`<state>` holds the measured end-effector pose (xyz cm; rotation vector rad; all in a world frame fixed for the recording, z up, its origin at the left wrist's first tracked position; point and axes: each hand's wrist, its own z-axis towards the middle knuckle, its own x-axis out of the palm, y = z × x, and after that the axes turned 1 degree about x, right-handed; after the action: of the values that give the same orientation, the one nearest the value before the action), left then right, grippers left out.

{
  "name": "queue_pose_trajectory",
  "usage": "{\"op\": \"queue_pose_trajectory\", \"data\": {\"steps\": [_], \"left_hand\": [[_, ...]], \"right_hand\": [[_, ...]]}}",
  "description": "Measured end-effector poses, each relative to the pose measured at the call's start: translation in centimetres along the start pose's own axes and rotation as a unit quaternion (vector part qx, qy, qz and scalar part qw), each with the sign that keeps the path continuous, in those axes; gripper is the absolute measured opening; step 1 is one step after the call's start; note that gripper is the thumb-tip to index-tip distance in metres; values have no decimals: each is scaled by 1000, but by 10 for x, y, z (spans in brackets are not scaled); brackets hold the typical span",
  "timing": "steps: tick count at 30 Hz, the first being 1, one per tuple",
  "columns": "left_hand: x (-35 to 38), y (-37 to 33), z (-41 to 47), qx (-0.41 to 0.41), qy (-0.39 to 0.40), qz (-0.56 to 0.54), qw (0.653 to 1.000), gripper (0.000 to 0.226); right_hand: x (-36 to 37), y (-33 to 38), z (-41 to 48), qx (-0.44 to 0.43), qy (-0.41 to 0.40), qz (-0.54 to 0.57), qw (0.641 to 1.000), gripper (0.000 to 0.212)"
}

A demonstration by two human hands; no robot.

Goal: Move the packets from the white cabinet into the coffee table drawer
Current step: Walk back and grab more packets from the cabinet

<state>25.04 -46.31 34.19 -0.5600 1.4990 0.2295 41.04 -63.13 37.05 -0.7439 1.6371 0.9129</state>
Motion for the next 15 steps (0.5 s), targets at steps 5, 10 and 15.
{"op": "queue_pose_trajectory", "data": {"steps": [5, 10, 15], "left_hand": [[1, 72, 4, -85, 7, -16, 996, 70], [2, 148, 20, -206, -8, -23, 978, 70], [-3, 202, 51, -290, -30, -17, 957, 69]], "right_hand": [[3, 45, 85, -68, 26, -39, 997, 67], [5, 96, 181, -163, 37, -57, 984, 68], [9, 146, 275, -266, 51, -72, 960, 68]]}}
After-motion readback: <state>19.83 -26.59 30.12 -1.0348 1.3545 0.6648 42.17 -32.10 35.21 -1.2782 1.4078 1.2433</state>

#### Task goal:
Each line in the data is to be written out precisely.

#### Reply to the task:
`<state>` holds the measured end-effector pose (xyz cm; rotation vector rad; all in a world frame fixed for the recording, z up, its origin at the left wrist's first tracked position; point and axes: each hand's wrist, its own z-axis towards the middle knuckle, its own x-axis out of the palm, y = z × x, and after that the axes turned 1 degree about x, right-handed; after the action: of the values that give the same orientation, the one nearest the value before the action), left then right, grippers left out.

{
  "name": "queue_pose_trajectory",
  "usage": "{\"op\": \"queue_pose_trajectory\", \"data\": {\"steps\": [_], \"left_hand\": [[_, ...]], \"right_hand\": [[_, ...]]}}",
  "description": "Measured end-effector poses, each relative to the pose measured at the call's start: translation in centimetres along the start pose's own axes and rotation as a unit quaternion (vector part qx, qy, qz and scalar part qw), each with the sign that keeps the path continuous, in those axes; gripper is the absolute measured opening; step 1 is one step after the call's start; note that gripper is the thumb-tip to index-tip distance in metres; values have no decimals: each is scaled by 1000, but by 10 for x, y, z (spans in brackets are not scaled); brackets hold the typical span",
  "timing": "steps: tick count at 30 Hz, the first being 1, one per tuple",
  "columns": "left_hand: x (-35 to 38), y (-37 to 33), z (-41 to 47), qx (-0.41 to 0.41), qy (-0.39 to 0.40), qz (-0.56 to 0.54), qw (0.653 to 1.000), gripper (0.000 to 0.226); right_hand: x (-36 to 37), y (-33 to 38), z (-41 to 48), qx (-0.44 to 0.43), qy (-0.41 to 0.40), qz (-0.54 to 0.57), qw (0.641 to 1.000), gripper (0.000 to 0.212)"
}

A demonstration by two human hands; no robot.

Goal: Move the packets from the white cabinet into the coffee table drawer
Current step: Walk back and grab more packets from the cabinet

<state>25.04 -46.31 34.19 -0.5600 1.4990 0.2295 41.04 -63.13 37.05 -0.7439 1.6371 0.9129</state>
Motion for the next 15 steps (0.5 s), targets at steps 5, 10 and 15.
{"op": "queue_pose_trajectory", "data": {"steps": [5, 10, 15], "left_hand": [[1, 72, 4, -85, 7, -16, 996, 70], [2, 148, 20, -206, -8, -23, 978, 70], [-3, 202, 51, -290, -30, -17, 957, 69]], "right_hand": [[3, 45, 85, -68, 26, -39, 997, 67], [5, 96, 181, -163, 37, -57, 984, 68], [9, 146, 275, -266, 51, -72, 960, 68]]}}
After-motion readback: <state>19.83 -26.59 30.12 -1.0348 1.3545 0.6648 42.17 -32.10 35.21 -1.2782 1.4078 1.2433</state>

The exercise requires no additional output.